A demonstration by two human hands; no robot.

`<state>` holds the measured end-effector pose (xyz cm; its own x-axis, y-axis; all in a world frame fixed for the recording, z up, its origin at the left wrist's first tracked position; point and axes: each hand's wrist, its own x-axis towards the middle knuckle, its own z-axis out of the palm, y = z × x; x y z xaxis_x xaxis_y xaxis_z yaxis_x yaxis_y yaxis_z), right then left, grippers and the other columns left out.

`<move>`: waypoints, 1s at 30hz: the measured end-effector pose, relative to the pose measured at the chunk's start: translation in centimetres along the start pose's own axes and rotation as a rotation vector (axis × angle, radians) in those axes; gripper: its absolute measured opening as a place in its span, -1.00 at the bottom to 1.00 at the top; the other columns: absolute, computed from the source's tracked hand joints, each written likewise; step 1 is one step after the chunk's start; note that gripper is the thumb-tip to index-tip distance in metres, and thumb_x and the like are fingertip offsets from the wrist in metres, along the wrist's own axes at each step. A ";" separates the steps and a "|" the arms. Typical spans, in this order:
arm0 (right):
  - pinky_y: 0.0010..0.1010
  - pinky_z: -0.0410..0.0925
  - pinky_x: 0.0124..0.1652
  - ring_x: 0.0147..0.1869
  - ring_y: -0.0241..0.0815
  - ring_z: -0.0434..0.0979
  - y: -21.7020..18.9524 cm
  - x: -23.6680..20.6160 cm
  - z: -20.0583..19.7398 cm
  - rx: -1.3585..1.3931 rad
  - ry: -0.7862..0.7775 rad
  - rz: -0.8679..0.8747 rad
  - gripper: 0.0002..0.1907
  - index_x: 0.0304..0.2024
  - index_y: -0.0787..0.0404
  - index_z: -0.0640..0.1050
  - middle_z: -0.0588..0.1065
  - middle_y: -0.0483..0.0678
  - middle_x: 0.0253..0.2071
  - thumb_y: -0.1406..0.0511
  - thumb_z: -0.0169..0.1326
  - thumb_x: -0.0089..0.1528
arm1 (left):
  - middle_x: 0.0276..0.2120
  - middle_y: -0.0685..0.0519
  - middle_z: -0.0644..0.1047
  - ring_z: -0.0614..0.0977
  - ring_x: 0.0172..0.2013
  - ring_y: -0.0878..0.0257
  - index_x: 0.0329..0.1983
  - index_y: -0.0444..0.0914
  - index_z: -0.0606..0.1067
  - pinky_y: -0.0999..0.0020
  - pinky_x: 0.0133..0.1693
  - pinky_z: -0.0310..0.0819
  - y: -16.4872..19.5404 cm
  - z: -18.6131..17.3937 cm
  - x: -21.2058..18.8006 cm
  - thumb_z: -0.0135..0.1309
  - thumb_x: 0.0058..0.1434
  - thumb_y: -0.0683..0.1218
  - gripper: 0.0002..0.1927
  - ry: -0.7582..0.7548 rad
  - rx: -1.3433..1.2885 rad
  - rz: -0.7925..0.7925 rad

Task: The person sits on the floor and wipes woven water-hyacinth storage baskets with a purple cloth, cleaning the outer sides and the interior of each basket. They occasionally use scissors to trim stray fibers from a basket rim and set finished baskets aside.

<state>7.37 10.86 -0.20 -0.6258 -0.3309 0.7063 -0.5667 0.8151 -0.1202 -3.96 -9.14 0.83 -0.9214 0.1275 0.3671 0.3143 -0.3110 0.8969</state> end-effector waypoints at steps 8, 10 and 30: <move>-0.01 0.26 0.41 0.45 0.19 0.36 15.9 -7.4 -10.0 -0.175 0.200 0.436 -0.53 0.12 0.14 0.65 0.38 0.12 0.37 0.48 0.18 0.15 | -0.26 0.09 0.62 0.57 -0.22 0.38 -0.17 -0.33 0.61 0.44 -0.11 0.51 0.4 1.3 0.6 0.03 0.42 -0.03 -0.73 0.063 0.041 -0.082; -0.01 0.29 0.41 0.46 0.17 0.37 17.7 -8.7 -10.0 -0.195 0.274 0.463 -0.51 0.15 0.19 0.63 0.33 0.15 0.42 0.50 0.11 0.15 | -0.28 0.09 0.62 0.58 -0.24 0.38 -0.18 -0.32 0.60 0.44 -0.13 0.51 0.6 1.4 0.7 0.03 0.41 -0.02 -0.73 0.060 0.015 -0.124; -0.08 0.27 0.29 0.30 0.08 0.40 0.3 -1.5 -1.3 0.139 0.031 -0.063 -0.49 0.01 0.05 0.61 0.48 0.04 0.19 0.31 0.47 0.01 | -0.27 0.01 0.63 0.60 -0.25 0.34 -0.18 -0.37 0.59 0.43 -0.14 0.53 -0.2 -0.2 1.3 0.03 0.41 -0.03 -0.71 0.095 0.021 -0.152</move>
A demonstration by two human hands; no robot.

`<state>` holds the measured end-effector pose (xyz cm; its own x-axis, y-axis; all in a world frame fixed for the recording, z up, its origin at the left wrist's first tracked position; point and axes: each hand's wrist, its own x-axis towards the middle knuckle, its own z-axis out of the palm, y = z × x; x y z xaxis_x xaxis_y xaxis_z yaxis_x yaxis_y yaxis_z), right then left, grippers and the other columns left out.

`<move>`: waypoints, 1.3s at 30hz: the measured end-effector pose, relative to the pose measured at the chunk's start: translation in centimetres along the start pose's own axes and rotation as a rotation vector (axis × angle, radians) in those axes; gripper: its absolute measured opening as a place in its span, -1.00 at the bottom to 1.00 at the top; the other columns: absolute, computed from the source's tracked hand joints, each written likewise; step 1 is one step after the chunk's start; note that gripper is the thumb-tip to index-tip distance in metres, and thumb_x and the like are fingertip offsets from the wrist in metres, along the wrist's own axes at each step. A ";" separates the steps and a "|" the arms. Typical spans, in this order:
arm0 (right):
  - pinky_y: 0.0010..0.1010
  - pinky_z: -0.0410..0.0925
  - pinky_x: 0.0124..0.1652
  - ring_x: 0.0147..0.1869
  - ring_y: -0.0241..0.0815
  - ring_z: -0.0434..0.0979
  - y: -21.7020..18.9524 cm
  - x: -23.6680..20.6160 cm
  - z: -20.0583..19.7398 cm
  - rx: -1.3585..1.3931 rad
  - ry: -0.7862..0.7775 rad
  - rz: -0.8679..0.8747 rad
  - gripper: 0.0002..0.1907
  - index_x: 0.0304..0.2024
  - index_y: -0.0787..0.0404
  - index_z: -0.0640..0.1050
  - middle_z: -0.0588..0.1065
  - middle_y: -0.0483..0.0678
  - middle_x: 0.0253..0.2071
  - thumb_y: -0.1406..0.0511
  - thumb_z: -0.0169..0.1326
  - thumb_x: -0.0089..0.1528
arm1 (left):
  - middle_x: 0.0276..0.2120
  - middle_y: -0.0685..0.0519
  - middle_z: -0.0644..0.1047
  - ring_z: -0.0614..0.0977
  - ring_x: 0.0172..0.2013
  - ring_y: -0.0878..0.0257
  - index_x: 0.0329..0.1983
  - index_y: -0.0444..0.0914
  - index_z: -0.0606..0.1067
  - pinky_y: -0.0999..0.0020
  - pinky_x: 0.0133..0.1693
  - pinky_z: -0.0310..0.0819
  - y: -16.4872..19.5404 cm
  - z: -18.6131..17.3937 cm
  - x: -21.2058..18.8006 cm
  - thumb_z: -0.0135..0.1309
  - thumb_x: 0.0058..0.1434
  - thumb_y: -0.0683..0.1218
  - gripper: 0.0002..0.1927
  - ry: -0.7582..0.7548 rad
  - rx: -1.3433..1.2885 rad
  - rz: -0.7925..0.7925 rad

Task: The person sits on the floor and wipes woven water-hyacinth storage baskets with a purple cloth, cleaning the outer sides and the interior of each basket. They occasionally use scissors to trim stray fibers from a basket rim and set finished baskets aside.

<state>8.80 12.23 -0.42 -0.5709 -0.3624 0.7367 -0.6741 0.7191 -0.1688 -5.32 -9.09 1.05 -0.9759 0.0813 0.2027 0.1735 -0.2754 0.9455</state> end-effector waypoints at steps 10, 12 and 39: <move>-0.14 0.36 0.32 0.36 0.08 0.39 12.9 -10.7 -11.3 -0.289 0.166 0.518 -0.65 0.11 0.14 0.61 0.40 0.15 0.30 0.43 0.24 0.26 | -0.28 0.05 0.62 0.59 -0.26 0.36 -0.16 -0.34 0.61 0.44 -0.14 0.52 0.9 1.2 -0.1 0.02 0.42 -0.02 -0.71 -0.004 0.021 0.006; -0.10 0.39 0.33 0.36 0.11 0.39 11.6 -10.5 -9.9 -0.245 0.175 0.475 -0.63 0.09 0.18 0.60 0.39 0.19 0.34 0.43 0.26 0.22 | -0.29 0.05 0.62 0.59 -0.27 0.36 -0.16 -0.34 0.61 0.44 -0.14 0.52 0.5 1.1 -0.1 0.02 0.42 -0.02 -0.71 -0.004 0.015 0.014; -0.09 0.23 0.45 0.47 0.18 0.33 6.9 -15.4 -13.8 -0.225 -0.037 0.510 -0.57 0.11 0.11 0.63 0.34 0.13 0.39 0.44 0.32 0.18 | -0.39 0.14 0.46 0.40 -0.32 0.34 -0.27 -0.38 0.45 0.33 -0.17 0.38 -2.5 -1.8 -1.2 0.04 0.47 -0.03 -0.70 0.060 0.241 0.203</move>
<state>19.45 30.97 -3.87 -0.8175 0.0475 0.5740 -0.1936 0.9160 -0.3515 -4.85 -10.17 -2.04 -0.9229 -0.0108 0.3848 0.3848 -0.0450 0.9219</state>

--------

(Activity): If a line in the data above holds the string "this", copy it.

(Written answer):
`<move>`: waypoints, 1s at 30hz: the measured end-effector pose, relative to the pose measured at the chunk's start: translation in centimetres along the start pose's own axes and rotation as a rotation vector (axis × angle, radians) in those axes; gripper: its absolute measured opening as a place in its span, -1.00 at the bottom to 1.00 at the top; the other columns: absolute, computed from the source's tracked hand joints, each written likewise; step 1 is one step after the chunk's start; note that gripper is the thumb-tip to index-tip distance in metres, and thumb_x and the like are fingertip offsets from the wrist in metres, along the wrist's own axes at each step. A ";" separates the steps and a "|" the arms. Typical spans, in this order:
`<move>`: waypoints, 1.3s at 30hz: the measured end-effector pose, relative to the pose measured at the chunk's start: translation in centimetres along the start pose's own axes and rotation as a rotation vector (axis × angle, radians) in those axes; gripper: its absolute measured opening as a place in its span, -1.00 at the bottom to 1.00 at the top; the other columns: absolute, computed from the source's tracked hand joints, each written likewise; step 1 is one step after the chunk's start; note that gripper is the thumb-tip to index-tip distance in metres, and thumb_x and the like are fingertip offsets from the wrist in metres, along the wrist's own axes at each step. A ";" separates the steps and a "|" the arms. Typical spans, in this order:

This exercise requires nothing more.